Não foi nada fácil chegar a esse ponto. Como dificuldade adicional, Tebet enfrentou resistências dentro do seu partido, especialmente de caciques alinhados a Lula, concentrados no Nordeste, mas acabou vencendo a disputa e confirmando uma aliança que reuniu MDB, PSDB, Podemos e Cidadania. O desafio agora é retomar o patamar que esse espectro político tinha no início da pré-campanha, o que, a menos um mês da votação, parece quase impossível. “Teria de ter um debate por semana para abalar o cenário que coloca Lula e Bolsonaro na liderança”, afirma Jacqueline Quaresemin, especialista em opinião pública e professora da Escola de Sociologia e Política de São Paulo (FespSP). “Os brasileiros estão em torno de dois candidatos, que têm uma forte preferência, há muito tempo”, reforça Carolina Botelho, do Mackenzie.

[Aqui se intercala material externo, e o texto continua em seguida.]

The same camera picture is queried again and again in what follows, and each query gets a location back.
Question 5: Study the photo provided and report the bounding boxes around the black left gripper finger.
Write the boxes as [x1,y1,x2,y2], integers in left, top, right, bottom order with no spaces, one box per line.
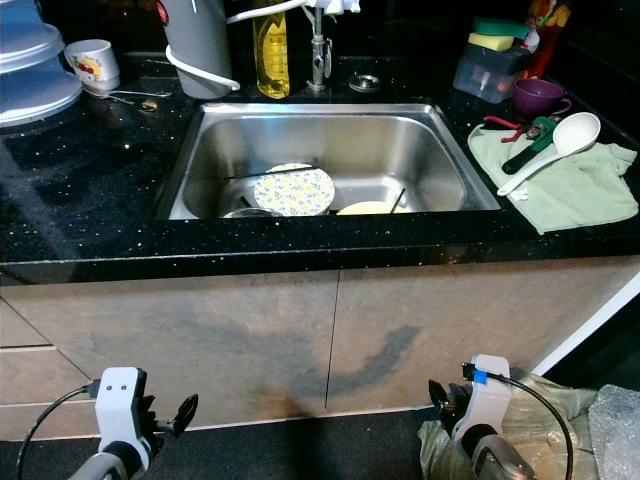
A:
[172,392,201,438]

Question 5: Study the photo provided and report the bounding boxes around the floral patterned round plate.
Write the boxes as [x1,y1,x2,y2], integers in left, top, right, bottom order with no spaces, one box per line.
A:
[252,163,336,218]

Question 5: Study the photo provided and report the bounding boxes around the green black kitchen tool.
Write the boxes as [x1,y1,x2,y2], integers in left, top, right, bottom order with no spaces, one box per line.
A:
[502,116,558,176]

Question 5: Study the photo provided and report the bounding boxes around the brown cabinet door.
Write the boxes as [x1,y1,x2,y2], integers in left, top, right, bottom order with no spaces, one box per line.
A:
[5,270,341,436]
[325,258,640,411]

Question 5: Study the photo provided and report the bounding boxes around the white skirting strip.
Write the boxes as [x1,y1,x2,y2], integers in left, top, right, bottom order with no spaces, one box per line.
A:
[530,270,640,376]

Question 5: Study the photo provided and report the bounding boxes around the grey bubble wrap sheet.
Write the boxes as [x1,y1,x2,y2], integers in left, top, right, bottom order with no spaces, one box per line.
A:
[585,385,640,480]

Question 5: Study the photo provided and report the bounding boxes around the pale yellow plate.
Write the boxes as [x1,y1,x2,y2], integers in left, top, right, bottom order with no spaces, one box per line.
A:
[335,200,411,216]

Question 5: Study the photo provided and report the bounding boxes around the small steel bowl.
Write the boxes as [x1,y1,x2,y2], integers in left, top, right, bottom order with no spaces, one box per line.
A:
[220,206,266,220]

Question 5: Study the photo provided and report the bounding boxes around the light green cloth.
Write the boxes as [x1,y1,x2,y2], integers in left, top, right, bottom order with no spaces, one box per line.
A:
[467,123,639,235]

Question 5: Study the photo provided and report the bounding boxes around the stainless steel sink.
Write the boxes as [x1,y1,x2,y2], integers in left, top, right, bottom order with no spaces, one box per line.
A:
[157,101,503,221]

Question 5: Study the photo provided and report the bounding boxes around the white plastic ladle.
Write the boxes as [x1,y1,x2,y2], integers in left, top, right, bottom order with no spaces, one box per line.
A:
[497,111,602,197]

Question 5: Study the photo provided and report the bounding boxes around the purple cup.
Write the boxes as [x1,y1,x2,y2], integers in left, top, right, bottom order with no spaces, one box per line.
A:
[512,78,573,121]

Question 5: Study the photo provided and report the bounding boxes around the clear soap sponge holder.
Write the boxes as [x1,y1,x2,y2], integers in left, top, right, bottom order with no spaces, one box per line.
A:
[452,43,531,104]

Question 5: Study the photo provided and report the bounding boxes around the round metal sink strainer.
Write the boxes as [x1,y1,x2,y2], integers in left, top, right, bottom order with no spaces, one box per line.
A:
[348,74,381,94]

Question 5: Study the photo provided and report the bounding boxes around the metal spoon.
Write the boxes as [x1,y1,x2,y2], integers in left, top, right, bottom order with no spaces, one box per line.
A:
[85,88,176,111]

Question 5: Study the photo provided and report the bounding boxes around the yellow green sponge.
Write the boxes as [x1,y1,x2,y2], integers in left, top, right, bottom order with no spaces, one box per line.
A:
[467,17,531,53]

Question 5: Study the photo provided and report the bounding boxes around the white tiered storage rack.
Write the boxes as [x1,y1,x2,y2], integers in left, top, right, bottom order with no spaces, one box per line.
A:
[0,0,83,128]

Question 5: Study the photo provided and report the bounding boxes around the chrome faucet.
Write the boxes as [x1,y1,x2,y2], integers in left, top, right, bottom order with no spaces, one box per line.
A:
[308,10,336,93]

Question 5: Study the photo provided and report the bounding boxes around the white printed mug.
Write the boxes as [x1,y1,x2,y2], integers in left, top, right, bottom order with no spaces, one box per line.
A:
[65,40,121,93]

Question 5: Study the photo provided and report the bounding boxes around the yellow oil bottle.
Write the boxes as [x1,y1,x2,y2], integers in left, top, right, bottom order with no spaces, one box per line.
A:
[253,0,291,100]

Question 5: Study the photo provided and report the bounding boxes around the red patterned package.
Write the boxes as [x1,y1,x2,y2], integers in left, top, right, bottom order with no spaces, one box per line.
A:
[525,0,571,81]

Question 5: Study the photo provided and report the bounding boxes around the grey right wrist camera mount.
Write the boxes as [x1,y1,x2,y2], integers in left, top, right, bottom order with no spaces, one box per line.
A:
[452,354,511,461]

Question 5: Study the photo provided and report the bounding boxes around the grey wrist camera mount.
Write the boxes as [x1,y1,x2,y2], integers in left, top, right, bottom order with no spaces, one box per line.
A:
[96,366,147,449]
[452,354,511,461]

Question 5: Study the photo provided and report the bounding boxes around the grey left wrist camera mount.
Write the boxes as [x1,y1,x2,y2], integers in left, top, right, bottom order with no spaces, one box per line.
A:
[96,366,147,449]

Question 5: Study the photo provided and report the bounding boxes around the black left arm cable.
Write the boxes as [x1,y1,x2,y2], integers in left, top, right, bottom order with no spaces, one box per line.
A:
[25,380,101,480]

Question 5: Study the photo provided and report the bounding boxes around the grey jug white handle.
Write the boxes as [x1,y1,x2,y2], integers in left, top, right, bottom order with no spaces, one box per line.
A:
[155,0,241,101]

A despeito das dificuldades, a candidatura ao Planalto de Tebet já pode se considerar vencedora, mesmo com a provável derrota. Ela obteve, por exemplo, apoio de um grande grupo de empresários — como Candido Bracher, ex-presidente do Itaú, e o economista Armínio Fraga — e suas promessas de priorizar reformas, como a tributária e a administrativa, têm agradado ao mercado. Para isso, Tebet escolheu a economista Elena Landau, que participou do governo FHC, para desenvolver a parte econômica de seu programa. Mas o principal legado de sua empreitada, na avaliação de Tebet, é ter conseguido unir o chamado centro democrático, ocupando um espaço que estava vazio e que, como as pesquisas indicam, atende aos anseios de uma parcela importante do eleitorado. “Se neste ano tivermos a vitória de Lula ou Bolsonaro, essa polarização inevitavelmente vai se repetir nos próximos anos. Por isso é importante ter desde já o centro democrático organizado e viável”, diz Tebet — esclarecendo em seguida que seu projeto é para 2022, e não para daqui a quatro anos.

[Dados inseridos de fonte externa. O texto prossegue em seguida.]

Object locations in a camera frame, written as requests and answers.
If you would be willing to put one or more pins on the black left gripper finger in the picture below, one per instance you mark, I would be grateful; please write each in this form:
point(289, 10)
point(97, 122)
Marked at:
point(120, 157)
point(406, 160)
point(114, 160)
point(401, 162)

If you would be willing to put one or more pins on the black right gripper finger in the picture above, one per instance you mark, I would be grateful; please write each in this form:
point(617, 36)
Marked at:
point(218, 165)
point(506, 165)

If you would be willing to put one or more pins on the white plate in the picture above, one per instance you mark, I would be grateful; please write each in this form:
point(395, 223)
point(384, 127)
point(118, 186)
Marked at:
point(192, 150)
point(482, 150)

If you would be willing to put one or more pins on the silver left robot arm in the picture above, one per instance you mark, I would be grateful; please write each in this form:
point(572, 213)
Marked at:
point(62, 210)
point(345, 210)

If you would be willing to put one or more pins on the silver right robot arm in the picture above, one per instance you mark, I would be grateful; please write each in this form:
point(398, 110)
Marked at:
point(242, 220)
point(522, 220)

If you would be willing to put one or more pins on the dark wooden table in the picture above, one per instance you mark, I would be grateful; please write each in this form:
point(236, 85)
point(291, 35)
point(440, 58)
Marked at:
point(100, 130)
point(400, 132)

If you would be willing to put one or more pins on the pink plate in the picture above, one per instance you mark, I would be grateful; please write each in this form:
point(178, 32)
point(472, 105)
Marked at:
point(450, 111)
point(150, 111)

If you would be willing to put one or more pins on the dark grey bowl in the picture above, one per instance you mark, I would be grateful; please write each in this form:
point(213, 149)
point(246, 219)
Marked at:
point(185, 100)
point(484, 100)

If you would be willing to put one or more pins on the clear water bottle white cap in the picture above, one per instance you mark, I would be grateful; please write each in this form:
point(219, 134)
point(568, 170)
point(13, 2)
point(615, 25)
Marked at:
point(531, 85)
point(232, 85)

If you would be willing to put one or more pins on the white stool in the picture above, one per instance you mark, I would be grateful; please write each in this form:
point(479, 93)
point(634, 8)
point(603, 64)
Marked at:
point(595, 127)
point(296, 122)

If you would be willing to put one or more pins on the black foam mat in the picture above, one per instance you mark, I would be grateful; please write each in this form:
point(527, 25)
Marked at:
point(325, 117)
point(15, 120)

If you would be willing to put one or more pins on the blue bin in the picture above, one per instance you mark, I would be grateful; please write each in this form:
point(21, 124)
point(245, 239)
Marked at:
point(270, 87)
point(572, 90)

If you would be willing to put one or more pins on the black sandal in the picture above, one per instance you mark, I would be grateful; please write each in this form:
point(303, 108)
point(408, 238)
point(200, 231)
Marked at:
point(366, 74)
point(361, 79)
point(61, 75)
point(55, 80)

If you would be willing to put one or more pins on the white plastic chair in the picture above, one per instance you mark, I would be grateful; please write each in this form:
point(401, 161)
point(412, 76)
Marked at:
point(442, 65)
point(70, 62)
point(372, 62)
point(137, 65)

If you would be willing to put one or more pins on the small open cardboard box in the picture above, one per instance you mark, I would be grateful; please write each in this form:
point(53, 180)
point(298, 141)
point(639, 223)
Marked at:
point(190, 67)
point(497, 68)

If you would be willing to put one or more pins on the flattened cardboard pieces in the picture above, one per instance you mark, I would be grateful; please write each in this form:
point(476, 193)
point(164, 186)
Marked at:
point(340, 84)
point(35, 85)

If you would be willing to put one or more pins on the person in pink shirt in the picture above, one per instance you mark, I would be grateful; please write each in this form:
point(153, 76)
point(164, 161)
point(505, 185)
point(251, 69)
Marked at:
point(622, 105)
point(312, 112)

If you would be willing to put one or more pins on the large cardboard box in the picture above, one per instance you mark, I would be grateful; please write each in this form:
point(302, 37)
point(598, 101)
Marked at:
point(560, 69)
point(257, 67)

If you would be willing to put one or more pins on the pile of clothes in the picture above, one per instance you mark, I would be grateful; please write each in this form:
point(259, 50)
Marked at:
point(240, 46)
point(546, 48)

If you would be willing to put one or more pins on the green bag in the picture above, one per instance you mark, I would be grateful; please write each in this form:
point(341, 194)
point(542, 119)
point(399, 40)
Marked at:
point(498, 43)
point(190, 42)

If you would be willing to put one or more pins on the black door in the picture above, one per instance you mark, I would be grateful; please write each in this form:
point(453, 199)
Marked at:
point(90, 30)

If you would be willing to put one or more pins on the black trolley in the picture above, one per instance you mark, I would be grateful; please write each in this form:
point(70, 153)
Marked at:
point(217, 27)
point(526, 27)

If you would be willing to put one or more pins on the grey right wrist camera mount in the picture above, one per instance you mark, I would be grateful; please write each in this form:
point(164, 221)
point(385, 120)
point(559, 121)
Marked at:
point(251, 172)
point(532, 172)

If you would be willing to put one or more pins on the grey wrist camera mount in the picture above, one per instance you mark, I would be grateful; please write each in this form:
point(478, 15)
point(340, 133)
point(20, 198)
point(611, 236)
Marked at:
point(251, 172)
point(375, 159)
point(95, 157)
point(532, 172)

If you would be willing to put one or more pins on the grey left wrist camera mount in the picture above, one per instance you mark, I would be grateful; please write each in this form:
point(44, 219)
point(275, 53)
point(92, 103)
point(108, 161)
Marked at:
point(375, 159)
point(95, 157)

A menos de um mês para o primeiro turno, é difícil acreditar numa virada do tamanho capaz de catapultar a emedebista à fase decisiva. Principal fiador da candidatura de Tebet, o deputado federal Baleia Rossi faz a previsão de que, em dez dias, ela empatará ou até vai superar Ciro nas pesquisas, passando ao eleitor a imagem de que tem viabilidade eleitoral. “A partir daí, vai tirar voto não fidelizado de Lula e Bolsonaro”, deseja o parlamentar. Como presidente do MDB, Baleia se recusa a falar em possíveis alianças em um segundo turno sem a presença de Tebet. Com a legenda dividida — parte dos filiados é próxima de Lula e outra parte, de Bolsonaro —, aliados da senadora defendem a ideia de que o MDB libere seus quadros para se posicionar como quiserem. Outros caciques importantes querem embarcar com Lula. Questionada sobre o assunto pela reportagem de VEJA, Tebet foi taxativa: “Não existe nenhuma possibilidade de eu apoiar Lula ou Bolsonaro”. O mesmo, segundo ela, vale para uma eventual oferta de cargos em um desses dois governos: “Não uso a candidatura como trampolim”. Alçada à condição de estrela em ascensão na reta final da campanha, a emedebista não quer nenhuma sombra capaz de tirá-la do caminho de um promissor futuro político — ainda que seja em 2026.